Exactly what is more, cross-browser fingerprinting may be possible. That may be, if two browsers run on the same computer and main system, it could be possible to tie sessions of one browser to a new using only fingerprint data associated with operating system, underlying hardware, and other browser self-employed data. At least new research has attempted to answer this question before. They found that a blend of fonts, the first two octets of your IP address, timezone, and screen resolution were enough to uniquely identify most users [3]; these are features that are likely to be steady between multiple different browsers on the same machine. We plan to examine problem further.

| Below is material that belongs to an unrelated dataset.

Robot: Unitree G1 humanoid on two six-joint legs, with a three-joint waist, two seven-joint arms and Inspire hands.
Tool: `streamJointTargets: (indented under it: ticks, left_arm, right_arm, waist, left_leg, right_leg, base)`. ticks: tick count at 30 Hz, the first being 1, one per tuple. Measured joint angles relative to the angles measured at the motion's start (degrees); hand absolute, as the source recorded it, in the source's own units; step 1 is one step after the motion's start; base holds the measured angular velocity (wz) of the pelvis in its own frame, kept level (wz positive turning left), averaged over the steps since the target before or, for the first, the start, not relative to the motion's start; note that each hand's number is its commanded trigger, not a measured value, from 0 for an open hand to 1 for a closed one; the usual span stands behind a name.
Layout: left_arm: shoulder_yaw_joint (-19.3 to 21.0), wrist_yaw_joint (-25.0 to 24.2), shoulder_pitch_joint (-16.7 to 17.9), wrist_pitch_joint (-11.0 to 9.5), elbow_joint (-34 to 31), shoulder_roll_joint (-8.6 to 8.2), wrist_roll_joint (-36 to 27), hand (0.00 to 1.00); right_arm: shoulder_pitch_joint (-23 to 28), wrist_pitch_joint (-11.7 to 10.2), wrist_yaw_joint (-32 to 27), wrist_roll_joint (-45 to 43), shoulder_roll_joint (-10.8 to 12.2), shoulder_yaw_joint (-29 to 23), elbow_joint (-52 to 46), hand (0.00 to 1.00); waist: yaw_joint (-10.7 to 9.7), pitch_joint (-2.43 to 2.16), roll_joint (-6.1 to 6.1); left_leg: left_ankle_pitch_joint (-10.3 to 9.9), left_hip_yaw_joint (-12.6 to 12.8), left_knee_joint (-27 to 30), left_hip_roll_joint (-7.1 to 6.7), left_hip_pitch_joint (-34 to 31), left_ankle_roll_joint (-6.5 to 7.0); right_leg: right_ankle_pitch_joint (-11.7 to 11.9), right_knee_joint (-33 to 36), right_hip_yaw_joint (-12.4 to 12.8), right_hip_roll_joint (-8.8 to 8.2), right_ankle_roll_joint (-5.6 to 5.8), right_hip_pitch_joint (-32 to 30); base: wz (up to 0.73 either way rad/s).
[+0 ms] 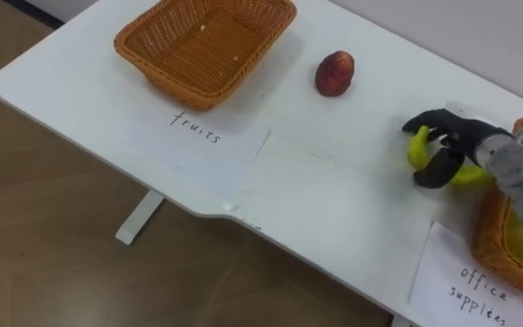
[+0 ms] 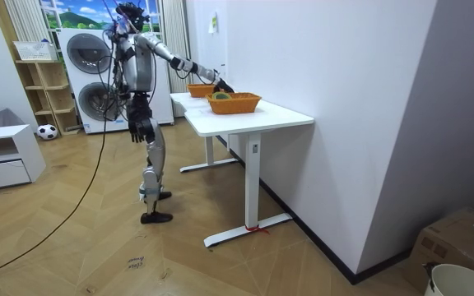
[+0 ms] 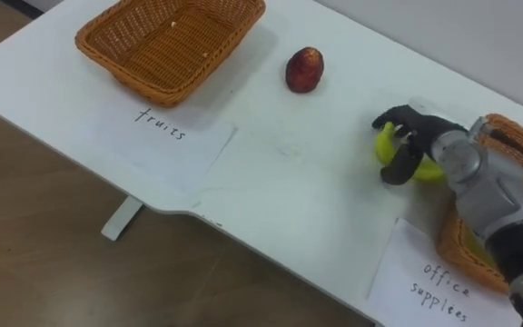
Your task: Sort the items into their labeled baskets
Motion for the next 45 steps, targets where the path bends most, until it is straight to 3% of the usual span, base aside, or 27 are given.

For instance in my old blog post we explored the likelihood of device independent fingerprinting using CAPTCHAs, user fingerprinting.

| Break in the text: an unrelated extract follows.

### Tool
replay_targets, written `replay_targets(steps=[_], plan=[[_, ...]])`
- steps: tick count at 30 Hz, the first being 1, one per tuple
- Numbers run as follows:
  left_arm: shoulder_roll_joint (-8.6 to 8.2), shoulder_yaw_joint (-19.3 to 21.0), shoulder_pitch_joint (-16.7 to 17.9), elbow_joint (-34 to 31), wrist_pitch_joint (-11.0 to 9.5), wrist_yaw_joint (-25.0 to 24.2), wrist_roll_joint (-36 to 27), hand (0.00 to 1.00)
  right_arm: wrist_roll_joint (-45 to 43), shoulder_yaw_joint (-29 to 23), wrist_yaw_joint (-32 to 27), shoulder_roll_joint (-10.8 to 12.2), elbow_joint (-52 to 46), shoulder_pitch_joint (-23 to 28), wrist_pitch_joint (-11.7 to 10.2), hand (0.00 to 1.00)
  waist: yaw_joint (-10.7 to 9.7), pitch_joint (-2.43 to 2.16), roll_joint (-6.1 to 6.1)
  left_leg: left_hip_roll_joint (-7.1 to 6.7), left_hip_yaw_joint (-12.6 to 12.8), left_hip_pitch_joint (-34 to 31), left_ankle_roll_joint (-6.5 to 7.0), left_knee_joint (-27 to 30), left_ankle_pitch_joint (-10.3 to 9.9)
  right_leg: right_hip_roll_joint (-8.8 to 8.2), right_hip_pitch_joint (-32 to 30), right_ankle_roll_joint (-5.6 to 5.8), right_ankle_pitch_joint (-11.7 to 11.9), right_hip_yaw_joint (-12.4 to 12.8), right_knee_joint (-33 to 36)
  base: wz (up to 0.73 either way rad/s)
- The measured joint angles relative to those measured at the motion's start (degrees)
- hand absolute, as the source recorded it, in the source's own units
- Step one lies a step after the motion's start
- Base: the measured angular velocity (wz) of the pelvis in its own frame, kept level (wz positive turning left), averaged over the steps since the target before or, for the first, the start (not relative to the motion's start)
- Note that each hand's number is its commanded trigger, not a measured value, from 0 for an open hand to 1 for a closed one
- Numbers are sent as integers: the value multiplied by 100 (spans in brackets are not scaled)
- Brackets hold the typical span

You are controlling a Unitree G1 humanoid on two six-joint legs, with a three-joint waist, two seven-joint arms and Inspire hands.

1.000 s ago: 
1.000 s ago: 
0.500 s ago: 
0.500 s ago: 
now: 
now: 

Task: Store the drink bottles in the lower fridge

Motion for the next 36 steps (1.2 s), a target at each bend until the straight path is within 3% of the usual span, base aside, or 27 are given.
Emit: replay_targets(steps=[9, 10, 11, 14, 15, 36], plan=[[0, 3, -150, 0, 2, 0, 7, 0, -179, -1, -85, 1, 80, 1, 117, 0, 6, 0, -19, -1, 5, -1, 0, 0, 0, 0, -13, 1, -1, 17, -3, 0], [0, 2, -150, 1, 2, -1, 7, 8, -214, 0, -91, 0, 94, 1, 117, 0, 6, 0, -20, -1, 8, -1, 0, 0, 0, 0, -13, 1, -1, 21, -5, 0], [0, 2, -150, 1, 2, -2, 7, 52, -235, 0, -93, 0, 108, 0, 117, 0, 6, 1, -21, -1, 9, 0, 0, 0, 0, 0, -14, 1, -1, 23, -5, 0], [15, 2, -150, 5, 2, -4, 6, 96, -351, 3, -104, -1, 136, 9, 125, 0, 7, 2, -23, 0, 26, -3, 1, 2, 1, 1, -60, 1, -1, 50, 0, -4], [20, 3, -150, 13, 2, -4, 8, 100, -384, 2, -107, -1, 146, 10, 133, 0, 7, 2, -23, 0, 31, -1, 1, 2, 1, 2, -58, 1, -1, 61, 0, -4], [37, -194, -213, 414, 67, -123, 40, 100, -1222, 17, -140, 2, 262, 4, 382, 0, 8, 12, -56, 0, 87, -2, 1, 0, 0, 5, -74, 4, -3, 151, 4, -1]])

In summary I can none argue for nor recommend against this technique, in its simplest form it may just behave as a placebo and provide little benefit; in its more advanced form it's likely very powerful, but still suffers from the truth it's unwieldy, and that you're only partitioning your profile, not completely beating fingerprint-based tracking. If only it was possible to use a different combo of browser and functioning system for each and every site you visited.
Method 4: Distinct fingerprints several sites
The fourth method of protecting against fingerprinting is to spoof your fingerprint, offering a different one to each site you visit. The spoofing must be per site; there's no point for instance moving over your user-agent string every 5 minutes2. Per obtain is also acceptable, but it's trivial to identify, which makes it less desirable.

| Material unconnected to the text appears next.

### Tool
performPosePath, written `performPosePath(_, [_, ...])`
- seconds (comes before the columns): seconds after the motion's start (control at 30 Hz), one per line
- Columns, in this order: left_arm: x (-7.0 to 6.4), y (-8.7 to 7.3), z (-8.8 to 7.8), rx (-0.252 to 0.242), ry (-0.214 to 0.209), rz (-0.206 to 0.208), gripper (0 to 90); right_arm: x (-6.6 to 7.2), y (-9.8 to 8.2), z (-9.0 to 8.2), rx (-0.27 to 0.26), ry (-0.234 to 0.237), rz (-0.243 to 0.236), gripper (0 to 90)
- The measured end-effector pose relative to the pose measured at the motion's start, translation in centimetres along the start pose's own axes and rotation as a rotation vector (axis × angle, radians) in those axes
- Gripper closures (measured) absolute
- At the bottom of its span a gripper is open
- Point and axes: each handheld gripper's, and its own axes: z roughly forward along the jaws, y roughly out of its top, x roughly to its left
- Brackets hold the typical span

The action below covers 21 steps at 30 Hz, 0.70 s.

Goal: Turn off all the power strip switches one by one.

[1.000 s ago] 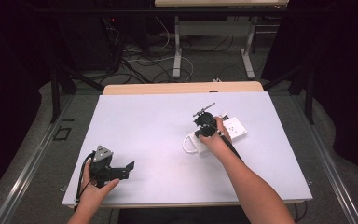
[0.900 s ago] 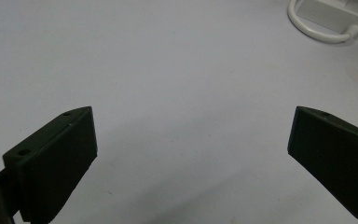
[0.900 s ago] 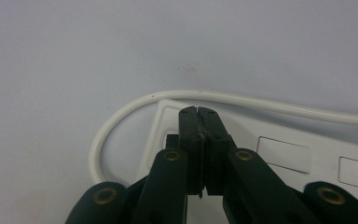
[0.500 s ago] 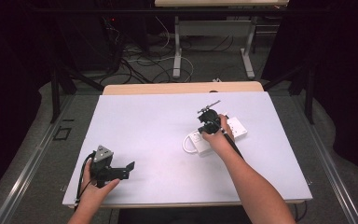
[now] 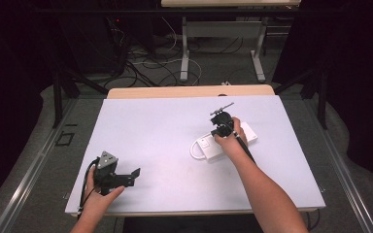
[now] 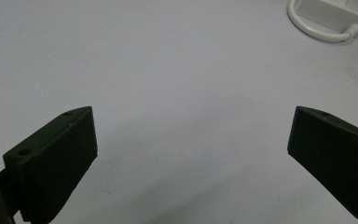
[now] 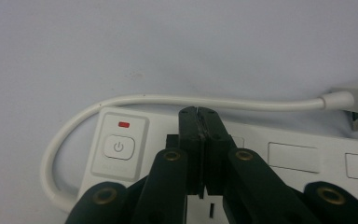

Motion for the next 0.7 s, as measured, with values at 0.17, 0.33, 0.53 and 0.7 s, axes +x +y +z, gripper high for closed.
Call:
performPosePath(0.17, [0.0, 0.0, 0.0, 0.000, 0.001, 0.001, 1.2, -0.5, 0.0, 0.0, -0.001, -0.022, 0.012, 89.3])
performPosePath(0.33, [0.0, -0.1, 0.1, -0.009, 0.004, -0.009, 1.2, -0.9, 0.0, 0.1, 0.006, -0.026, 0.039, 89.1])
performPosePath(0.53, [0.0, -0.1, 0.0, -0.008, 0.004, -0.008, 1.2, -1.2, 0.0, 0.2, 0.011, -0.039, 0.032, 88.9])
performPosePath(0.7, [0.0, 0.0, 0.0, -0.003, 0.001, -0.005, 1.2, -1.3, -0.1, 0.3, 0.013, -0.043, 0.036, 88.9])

There doesn't seem to be to exist a significant amount society that provides the sort of per-domain or per-request spoofing we're looking for, but the few plug-ins we've found we list here.
The best software for fingerprint spoofing so far definitely seems to be the Flock extension FP-Block [6]. This randomises many finger print features per-site, including adding randomness to HTML canvases to foil canvas fingerprint scanning service. Sadly it's not under active development and is a little bit pushchair, but it's well really worth playing around with.
One more study developed software called PriVaricator that randomised the fingerprint features offsetHeight, plug ins, and fonts [7]. They found this strategy worked against all examined fingerprinters, but sadly they do not seem to be to have released the file format publicly.
Apart from that we certainly have closed-source extensions UAControl and Secret Agent. UAControl does user-agent string spoofing per domain, but you need to create the user-agent string manually rather than automatically creating mappings, which means it's not particularly useful. Secret Agent randomises user-agent string and get headers every request.
Footnotes
How could tracking deanonymise someone using Tor or a VPN? There's two scenarios; in the first scenario someone visits a site such as Gmail or Facebook . com that is tied to their identity, then they visit a second site that doesn't know their identity. If both websites have fingerprinting code and the websites collude, the first website could find out the other who you are, thus deanonymising you on the other site.
In the second scenario you could visit a site with your IP address hidden with a proxy, then visit the site a second time without your IP address hidden. If the site uses fingerprinting they would manage to link the first visit of the site to the other, thus deanonymising your first visit.
Imagine you switch your fingerprint at a typical (or irregular) interval. You visit one site where you have got to cookies enabled (or they're keeping track of your period with something else like a JSESSIONID), you move your fingerprint, and then you visit the site again. The site can discover you've changed your fingerprint trivially. All that needs to performed is for them to store your original fingerprint, notice the change, then overwrite the stored fingerprint with your new one, and notify all collaborating sites your fingerprint is promoting.